Et ce ne sont que quelques cas...
• La disparition de l'intérêt général
Aux exemples précédents, qui sont autant de manifestations en faveur d'intérêts privés, se rajoute la démission massive des élites quant à l'intérêt général. Bien sur cette globalisation comprend des individus qui ont la vocation du service public, mais qu'ils réagissent alors, massivement, auprès des "déconnectés". On ne compte plus les énarques, polytechniciens, ingénieurs et même universitaires, formés par les Académies de la République, qui fonctionnaires (ou élus) un jour, deviennent associés du privé (finance, luxe...grands groupes industriels) le lendemain, puis reviennent "conseiller" les structures étatiques au plus haut niveau, avant de repartir, carnet d'adresses complétés, voire poste créé, dans l'industrie. Voire dans des secteurs qu'ils ont "régulé". Pérol, Macron, Jouyet, Boone, Richard, Bon...malheureusement la liste de ces obscurantistes egocentriques, farouches adversaires des "Lumières" dont ils sont issus, est longue, très longue. Elle vient de se voir complétée d'un ancien Président qui a manifestement confondu République et intérêts privés. Bien sombre cortège des réformés de la République.

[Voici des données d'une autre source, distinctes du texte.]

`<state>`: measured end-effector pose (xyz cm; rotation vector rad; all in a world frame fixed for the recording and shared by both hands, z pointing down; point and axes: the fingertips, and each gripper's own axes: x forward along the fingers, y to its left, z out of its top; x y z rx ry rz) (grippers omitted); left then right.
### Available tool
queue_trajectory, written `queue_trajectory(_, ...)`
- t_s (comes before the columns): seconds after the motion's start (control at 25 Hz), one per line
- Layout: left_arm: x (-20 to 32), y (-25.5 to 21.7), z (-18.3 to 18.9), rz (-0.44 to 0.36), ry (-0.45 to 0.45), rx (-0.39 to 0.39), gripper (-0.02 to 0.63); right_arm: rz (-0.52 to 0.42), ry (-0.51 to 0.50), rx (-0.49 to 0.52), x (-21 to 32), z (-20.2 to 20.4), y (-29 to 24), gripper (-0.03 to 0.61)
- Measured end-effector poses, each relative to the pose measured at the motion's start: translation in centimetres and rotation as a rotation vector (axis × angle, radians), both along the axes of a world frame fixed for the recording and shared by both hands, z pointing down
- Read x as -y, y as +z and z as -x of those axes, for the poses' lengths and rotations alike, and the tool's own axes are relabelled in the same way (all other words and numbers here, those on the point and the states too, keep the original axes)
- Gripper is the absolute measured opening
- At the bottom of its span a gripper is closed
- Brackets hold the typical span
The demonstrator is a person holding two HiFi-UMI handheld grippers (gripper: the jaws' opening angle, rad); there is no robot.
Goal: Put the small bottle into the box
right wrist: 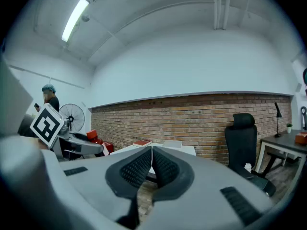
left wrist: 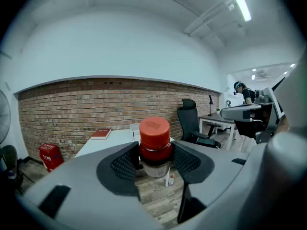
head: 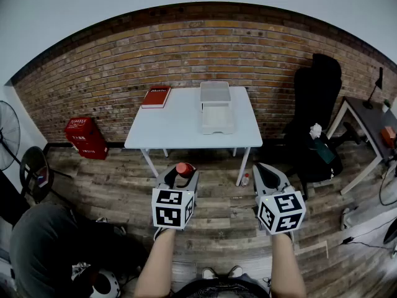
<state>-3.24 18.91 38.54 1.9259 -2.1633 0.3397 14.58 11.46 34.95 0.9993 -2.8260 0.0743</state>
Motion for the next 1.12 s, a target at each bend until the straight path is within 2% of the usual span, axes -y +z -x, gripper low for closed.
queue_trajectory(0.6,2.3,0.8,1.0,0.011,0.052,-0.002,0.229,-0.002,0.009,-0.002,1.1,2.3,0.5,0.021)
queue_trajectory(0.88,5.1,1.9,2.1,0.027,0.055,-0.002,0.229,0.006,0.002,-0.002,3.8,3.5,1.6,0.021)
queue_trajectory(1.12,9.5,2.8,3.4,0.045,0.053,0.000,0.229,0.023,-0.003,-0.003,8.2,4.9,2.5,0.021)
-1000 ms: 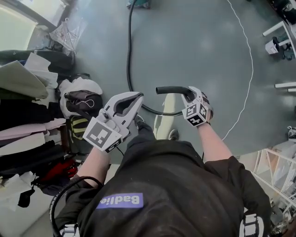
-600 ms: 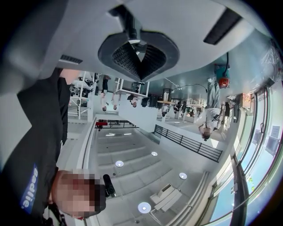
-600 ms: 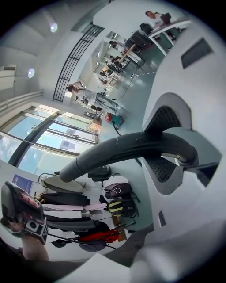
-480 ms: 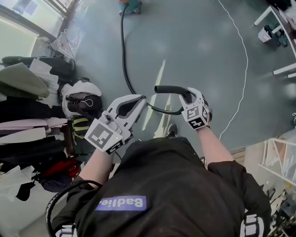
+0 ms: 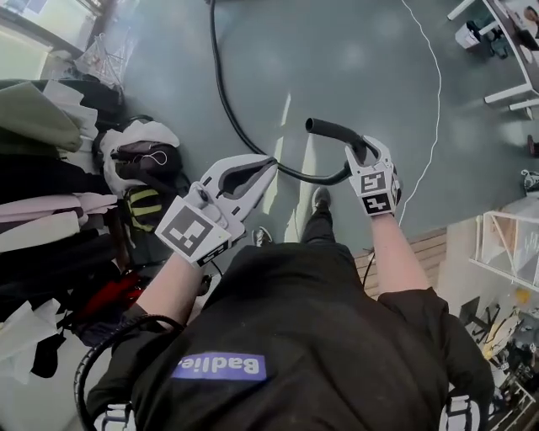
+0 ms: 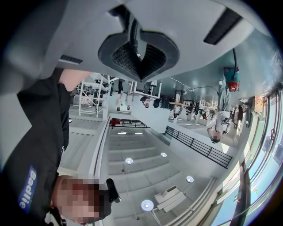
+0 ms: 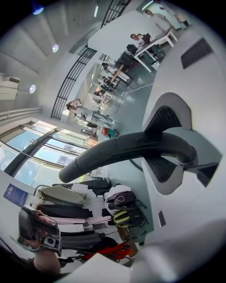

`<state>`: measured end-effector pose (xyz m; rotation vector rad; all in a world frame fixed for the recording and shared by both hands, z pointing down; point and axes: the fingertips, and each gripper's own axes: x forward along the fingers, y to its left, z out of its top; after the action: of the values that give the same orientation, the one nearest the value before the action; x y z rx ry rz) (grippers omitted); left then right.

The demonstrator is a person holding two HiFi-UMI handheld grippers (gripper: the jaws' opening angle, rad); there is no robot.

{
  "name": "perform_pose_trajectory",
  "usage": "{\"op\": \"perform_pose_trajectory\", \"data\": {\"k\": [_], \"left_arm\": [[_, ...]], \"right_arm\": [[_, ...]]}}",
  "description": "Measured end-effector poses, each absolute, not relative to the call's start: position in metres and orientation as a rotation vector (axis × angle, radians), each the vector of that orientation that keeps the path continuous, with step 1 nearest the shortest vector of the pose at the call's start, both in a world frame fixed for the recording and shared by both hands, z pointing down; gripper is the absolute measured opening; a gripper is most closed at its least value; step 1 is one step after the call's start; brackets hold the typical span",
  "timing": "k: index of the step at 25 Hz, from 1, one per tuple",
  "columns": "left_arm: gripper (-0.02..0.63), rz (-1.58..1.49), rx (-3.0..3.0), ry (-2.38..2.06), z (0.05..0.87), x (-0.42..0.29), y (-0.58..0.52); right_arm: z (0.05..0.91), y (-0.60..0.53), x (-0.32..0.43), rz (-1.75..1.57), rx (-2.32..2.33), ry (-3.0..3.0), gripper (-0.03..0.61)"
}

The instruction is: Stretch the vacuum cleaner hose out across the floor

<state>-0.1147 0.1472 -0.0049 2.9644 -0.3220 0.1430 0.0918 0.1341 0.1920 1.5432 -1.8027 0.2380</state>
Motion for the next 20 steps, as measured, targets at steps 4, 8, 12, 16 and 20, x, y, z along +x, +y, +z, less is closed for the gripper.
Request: {"op": "perform_pose_trajectory", "data": {"k": [4,8,12,16,20], "left_arm": [[-0.005,0.136,2.941,-0.296,0.004,-0.141,0.160],[-0.005,0.088,2.926,-0.316,0.002,-0.141,0.177],[-0.005,0.108,2.893,-0.365,0.007,-0.136,0.199],[-0.005,0.169,2.865,-0.453,0.025,-0.119,0.219],[-0.005,0.202,2.832,-0.542,0.036,-0.079,0.249]], "right_arm": [[0.185,0.159,0.063,0.295,1.546,-1.800,0.172],[0.184,0.183,0.056,0.338,1.543,-1.813,0.172],[0.204,0.202,0.064,0.390,1.501,-1.834,0.171],[0.219,0.216,0.089,0.390,1.478,-1.877,0.172],[0.239,0.247,0.126,0.419,1.427,-1.920,0.172]]}}
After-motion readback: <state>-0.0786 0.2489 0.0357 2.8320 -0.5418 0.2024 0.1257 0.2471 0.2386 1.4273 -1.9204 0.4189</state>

• Le dévoiement des compétences
"Mais à un Ministre, on ne lui demande que d'être compétent!". Cette sortie d'un vieil, et cher oncle aujourd'hui disparu, strict dirigeant d'entreprise, pourrait presque paraitre incongrue aujourd'hui. De même que celle de cet ancien élu PS, candidat au poste de l'Agriculture : "Ils ne m'ont pas pris car j'étais le plus compétent". C'était le cas.
De nos jours, il parait normal de passer de la Défense à l'Intérieur, puis de revenir aux Affaires Etrangères, à l'Agriculture ou à l'Education, en fonction des remaniements et autres résultats d'échéances électorales. Ces parties de chaises musicales, conséquences directes des deux points précédents, signent l'abandon des élites de la gestion politique des dossiers (comment décider sans connaitre?), au profit de leur gestion technicienne sciemment confiée à des technocrates, non élus, chez qui bon sens et intérêt général sont de lointains souvenirs...
Et les conséquences portent loin. Un récent reportage sur la ligne LGV Sud-Ouest, objet d'un PPP, montrait le désarroi d'un représentant du donneur d'ordre local, qui indiquait que dans ce dossier, maitrise d'oeuvre et d'ouvrage étaient assurée...par le privé, car son service n'avait plus d'effectifs suffisant pour gérer un tel chantier! Pertes de compétences clés pour service public, pour le contrôle des dépenses publiques!!
Alors qu'ils en sont, comme nous, les héritiers, de Rabelais, Descartes, Montaigne et Pascal, de Montesquieu, Diderot, Voltaire et Rousseau, ces fonctionnaires, ces cadres politiques, qui dépendent directement de la République, descendante de ces Esprits, ces femmes et ces hommes s'assoient allègrement sur les principes mêmes qui ont en plus permis leurs ascenscion sociale.
Espérons qu'avec l'affaire Sarkozy, ils comprennent qu'à force de trop essayer d'éteindre les Lumières, on s'y brûle les doigts.
Et que reviennent, naturellement, le règne en nos ministériels cabinets, du bon sens, de l'intérêt général et des compétences au plus haut niveau. On n'ose rajouter l'éthique.